Data extract →
——————————
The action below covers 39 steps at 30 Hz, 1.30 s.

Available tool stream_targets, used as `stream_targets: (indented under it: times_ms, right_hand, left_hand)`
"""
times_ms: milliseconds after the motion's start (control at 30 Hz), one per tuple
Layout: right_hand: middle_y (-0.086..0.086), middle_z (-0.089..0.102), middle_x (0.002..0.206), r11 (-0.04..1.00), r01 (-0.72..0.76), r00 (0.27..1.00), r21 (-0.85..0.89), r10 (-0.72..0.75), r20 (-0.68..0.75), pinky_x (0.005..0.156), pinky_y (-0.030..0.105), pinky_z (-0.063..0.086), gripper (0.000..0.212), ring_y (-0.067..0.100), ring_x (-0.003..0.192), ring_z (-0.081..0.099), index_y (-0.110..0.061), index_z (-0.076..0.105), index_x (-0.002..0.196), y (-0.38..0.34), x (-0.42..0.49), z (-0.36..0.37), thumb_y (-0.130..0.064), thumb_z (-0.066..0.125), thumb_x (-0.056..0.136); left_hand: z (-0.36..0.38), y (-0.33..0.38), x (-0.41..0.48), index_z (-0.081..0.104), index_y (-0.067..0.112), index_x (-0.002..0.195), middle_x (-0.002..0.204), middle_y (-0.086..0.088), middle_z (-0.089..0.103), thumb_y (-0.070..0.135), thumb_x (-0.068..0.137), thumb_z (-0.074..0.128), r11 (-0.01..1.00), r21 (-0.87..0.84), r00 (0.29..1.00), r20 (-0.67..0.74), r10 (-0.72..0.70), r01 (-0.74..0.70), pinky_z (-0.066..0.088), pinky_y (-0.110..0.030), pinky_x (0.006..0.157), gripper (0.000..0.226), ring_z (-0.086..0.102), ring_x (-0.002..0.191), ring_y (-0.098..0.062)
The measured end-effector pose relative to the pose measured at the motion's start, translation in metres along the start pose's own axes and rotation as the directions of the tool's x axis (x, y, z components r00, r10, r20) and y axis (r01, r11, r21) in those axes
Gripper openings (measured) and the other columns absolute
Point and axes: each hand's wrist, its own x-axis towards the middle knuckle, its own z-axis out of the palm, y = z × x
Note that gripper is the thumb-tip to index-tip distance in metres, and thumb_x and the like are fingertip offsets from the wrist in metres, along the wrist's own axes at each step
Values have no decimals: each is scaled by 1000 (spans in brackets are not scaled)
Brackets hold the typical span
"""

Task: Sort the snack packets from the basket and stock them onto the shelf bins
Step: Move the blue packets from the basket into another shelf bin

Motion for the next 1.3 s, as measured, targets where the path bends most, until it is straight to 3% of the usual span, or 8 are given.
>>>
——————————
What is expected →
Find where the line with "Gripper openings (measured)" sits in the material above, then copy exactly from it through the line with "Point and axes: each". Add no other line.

The completed task →
Gripper openings (measured) and the other columns absolute
Point and axes: each hand's wrist, its own x-axis towards the middle knuckle, its own z-axis out of the palm, y = z × x

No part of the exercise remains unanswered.